Assignment: The answer is to be one number: the count of lines in this listing that have the string "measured".

Given information:

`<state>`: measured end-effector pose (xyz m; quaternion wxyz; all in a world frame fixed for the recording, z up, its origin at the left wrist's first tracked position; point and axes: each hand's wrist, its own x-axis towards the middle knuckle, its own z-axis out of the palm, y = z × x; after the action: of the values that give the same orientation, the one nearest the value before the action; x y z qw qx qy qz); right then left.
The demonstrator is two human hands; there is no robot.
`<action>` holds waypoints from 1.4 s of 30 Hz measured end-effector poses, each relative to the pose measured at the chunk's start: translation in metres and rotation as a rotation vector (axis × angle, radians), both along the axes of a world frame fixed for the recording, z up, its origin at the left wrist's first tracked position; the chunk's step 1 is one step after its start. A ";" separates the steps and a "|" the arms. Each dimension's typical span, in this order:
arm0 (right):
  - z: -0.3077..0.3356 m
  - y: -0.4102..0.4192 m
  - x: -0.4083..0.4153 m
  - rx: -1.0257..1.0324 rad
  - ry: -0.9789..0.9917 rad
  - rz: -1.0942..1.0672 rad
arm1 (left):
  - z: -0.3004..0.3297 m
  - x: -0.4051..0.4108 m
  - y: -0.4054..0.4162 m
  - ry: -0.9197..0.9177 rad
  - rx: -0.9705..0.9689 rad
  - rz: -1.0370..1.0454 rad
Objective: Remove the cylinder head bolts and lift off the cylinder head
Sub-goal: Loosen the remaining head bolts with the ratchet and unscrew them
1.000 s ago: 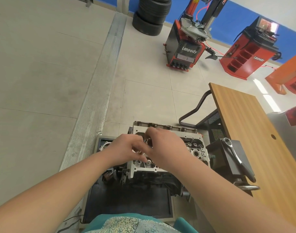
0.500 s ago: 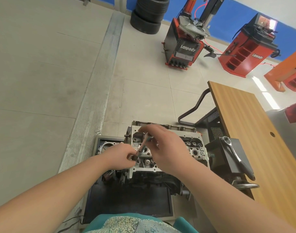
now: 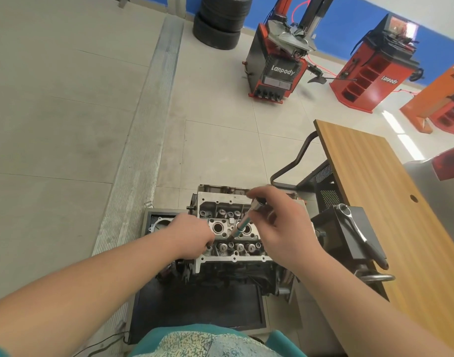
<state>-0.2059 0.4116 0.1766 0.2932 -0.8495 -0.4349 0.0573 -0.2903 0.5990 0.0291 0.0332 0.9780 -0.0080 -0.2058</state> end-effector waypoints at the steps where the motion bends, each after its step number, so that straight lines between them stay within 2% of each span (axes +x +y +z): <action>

Response for this exercise: 2